_What to work on:_ Your response needs to be the data below, retyped exactly.

_Recorded information:_
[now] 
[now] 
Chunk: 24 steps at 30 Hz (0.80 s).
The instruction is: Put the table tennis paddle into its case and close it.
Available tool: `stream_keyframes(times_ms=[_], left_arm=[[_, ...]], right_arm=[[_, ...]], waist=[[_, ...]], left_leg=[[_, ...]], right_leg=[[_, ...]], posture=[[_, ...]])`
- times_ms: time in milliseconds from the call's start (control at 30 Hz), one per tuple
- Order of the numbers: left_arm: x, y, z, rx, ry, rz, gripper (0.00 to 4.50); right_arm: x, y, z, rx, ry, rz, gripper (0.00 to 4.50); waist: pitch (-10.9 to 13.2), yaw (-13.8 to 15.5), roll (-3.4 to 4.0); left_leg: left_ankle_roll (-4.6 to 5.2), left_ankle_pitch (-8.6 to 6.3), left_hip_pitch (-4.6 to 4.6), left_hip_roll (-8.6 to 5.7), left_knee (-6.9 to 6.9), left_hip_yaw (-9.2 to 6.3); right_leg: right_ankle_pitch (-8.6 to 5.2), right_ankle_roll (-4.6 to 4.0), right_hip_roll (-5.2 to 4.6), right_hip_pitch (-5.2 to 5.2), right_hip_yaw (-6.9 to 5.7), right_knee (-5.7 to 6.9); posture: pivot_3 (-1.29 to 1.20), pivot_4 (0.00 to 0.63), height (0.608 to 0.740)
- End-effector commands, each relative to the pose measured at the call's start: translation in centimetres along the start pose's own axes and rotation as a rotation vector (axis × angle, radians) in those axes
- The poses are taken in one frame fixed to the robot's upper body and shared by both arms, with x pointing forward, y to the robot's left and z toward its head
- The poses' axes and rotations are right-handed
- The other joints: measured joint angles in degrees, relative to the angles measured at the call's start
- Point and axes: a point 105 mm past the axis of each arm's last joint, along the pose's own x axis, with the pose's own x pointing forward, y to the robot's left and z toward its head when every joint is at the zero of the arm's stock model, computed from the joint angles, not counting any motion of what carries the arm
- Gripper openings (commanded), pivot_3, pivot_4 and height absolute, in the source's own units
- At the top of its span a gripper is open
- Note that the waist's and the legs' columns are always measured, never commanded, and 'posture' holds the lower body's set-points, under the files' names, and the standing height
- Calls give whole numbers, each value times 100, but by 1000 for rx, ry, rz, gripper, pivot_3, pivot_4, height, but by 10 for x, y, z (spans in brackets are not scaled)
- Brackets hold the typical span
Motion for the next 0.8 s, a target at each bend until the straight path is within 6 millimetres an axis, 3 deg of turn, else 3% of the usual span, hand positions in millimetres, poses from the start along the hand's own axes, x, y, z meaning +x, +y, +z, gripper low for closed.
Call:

_Reply to the exercise:_
[now] 
[now] 
Chunk: 24 steps at 30 Hz (0.80 s).
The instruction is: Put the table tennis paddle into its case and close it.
Available tool: `stream_keyframes(times_ms=[_], left_arm=[[_, ...]], right_arm=[[_, ...]], waist=[[_, ...]], left_leg=[[_, ...]], right_leg=[[_, ...]], posture=[[_, ...]])`
- times_ms: time in milliseconds from the call's start (control at 30 Hz), one per tuple
- Order of the numbers: left_arm: x, y, z, rx, ry, rz, gripper (0.00 to 4.50); right_arm: x, y, z, rx, ry, rz, gripper (0.00 to 4.50); waist: pitch (-10.9 to 13.2), yaw (-13.8 to 15.5), roll (-3.4 to 4.0); left_leg: left_ankle_roll (-4.6 to 5.2), left_ankle_pitch (-8.6 to 6.3), left_hip_pitch (-4.6 to 4.6), left_hip_roll (-8.6 to 5.7), left_knee (-6.9 to 6.9), left_hip_yaw (-9.2 to 6.3); right_leg: right_ankle_pitch (-8.6 to 5.2), right_ankle_roll (-4.6 to 4.0), right_hip_roll (-5.2 to 4.6), right_hip_pitch (-5.2 to 5.2), right_hip_yaw (-6.9 to 5.7), right_knee (-5.7 to 6.9); posture: pivot_3 (-1.29 to 1.20), pivot_4 (0.00 to 0.63), height (0.608 to 0.740)
- End-effector commands, each relative to the pose measured at the call's start: translation in centimetres along the start pose's own axes and rotation as a rotation vector (axis × angle, radians) in those axes
- The poses are taken in one frame fixed to the robot's upper body and shared by both arms, with x pointing forward, y to the robot's left and z toward its head
- The poses' axes and rotations are right-handed
- The other joints: measured joint angles in degrees, relative to the angles measured at the call's start
- Point and axes: a point 105 mm past the axis of each arm's last joint, along the pose's own x axis, with the pose's own x pointing forward, y to the robot's left and z toward its head when every joint is at the zero of the arm's stock model, computed from the joint angles, not counting any motion of what carries the arm
- Gripper openings (commanded), pivot_3, pivot_4 and height absolute, in the source's own units
- At the top of its span a gripper is open
- Note that the waist's and the legs' columns are always measured, never commanded, and 'posture' holds the lower body's set-points, under the files' names, and the standing height
- Calls give whole numbers, each value times 100, but by 1000 for rx, ry, rz, gripper, pivot_3, pivot_4, height, but by 10 for x, y, z (spans in brackets are not scaled)
- Brackets hold the typical span
Motion for the next 0.8 s, a target at each bend until the straight path is within 6 millimetres an axis, 3 deg of turn, else 3% of the usual span, hand positions in millimetres, poses from the start along the hand's own axes, x, y, z meaning +x, +y, +z, gripper low for closed.
Call:

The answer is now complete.